Her responsibilities will include oversight of fire information technology systems, management of business analytics data, communications centre, radio systems and professional performance.

Wilson, a co-founder of Camp Ignite, an all-girls firefighting camp led by female firefighters, is not the first woman to join the department's executive team, but she is the first female firefighter to reach that level.

The only other woman to break into the ranks of senior management so far is Sharon Caughlin, a longtime administrative assistant at the fire department who was promoted to senior manager of fire business services in 2021.

That same year, the department's most qualified female firefighter at the time retired early after being passed over for promotion the year before.

Cathy Van-Martin, a 25-year veteran of the department with a master's degree in crisis, emergency and disaster management, had applied for two senior positions that opened up when Fire Chief Chris Bowcock was promoted to the department's top position in 2020.

Van-Martin was passed over for both.

Despite being one of the first fire departments in B.C. to hire female firefighters, the Burnaby Fire Department hasn’t always been a leader when it comes to gender equity.

For a 14-year period between 2002 and 2016, it didn't hire a single female firefighter.

During part of that time, the city, the fire department, the local firefighters' union and the fire chief were fighting off an explosive sexual harassment and discrimination complaint at the BC Human Rights Tribunal from one of Burnaby's first female firefighters, Boni Prokopetz.

Prokopetz alleged she had faced sexual harassment and discrimination from her very first day on the job and throughout the decade that followed — and that the firefighters' union (headed at the time by now-Mayor Mike Hurley) had done nothing to help, according to tribunal documents.

None of those allegations were ever tested at a hearing, and Prokopetz's complaint was eventually resolved through a confidential settlement agreement in 2005.

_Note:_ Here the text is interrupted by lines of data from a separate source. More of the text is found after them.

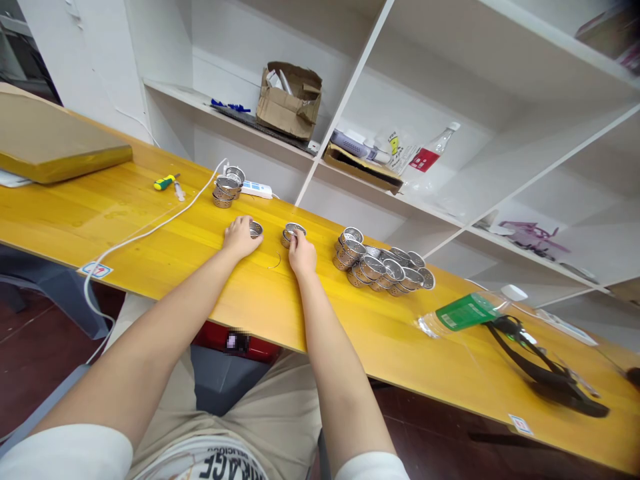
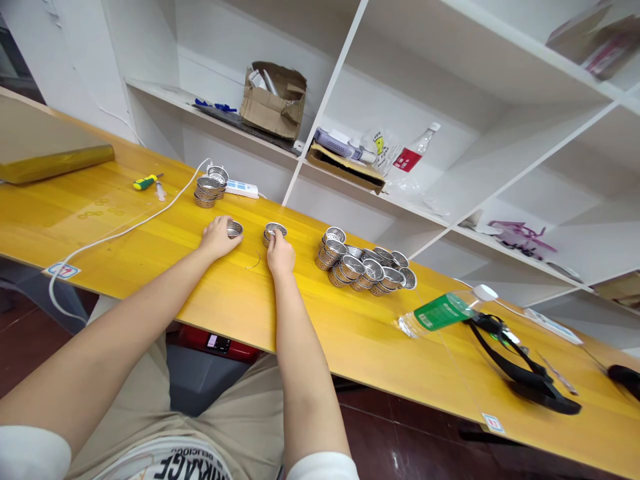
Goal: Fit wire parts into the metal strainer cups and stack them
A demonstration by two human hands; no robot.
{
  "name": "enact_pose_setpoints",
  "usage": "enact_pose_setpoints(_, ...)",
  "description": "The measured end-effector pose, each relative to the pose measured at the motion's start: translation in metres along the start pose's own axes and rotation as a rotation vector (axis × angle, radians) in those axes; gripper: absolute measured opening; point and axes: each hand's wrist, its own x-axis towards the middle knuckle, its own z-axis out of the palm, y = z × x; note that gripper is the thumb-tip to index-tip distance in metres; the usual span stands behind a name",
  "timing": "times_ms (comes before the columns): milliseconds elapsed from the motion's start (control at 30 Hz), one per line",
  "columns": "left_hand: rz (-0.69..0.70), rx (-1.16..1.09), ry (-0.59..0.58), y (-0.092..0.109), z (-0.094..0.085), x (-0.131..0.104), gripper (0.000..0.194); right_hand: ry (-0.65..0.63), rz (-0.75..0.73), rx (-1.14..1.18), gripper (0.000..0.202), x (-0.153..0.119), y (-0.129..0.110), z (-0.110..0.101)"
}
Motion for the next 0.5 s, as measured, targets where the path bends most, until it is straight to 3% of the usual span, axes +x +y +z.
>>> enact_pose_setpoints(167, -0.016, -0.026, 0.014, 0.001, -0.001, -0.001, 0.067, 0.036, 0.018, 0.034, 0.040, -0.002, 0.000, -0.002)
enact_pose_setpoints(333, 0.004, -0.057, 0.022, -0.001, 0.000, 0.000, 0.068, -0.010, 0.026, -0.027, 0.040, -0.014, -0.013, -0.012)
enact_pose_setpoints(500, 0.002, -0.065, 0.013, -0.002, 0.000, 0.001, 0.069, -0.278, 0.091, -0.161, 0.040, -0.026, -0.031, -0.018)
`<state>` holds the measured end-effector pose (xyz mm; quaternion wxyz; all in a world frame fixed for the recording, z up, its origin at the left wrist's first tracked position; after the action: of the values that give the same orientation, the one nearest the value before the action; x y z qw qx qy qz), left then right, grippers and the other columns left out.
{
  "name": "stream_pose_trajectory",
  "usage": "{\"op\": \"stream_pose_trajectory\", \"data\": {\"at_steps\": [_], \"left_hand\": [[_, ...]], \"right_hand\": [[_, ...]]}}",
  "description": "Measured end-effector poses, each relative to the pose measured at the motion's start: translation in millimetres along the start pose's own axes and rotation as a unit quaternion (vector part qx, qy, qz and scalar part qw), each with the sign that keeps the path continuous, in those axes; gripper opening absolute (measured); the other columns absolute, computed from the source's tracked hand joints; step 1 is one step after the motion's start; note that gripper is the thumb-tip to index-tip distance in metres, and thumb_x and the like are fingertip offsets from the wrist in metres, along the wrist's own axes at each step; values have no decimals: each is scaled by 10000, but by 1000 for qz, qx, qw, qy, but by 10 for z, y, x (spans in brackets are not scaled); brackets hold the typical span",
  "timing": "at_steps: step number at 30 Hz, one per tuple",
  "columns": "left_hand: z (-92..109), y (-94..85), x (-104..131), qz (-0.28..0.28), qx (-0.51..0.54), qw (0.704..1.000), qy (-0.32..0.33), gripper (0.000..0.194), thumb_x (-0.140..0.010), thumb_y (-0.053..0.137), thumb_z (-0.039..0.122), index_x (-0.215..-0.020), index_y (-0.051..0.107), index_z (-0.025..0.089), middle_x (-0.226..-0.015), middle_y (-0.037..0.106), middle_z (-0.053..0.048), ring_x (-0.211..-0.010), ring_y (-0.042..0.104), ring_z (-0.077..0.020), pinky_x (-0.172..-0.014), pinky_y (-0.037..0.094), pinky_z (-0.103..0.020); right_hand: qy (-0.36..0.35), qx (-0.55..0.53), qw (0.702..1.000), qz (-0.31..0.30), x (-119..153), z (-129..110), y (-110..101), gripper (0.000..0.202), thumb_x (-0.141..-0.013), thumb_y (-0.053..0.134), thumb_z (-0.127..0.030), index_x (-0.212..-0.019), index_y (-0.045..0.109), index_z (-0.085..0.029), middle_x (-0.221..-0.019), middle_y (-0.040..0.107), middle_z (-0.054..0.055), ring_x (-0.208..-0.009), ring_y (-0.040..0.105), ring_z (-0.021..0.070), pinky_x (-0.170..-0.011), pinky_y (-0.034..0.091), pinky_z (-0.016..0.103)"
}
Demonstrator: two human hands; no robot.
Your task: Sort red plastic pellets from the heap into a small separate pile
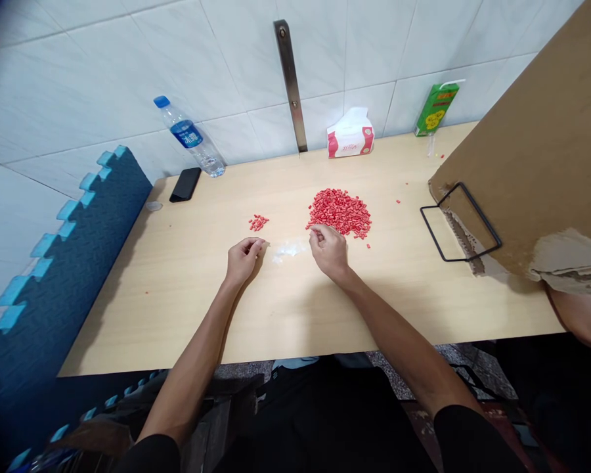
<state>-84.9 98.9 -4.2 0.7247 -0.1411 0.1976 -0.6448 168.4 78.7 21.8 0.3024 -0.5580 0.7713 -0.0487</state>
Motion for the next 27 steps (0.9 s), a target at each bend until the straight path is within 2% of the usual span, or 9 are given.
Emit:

But the long gap in hiring has led to a shortage of female firefighters in the department’s leadership pool.

"You’ll have a period of time where there will be very few female fire officers at the fire company level in that there won't be any graduating to those positions for some time," Bowcock told the NOW when asked about the issue in 2021.

At the time, Bowcock said the department had done a better job of hiring women for about three years but still had "a long way to go."

Neither the city nor the fire department has yet announced Wilson's promotion publicly.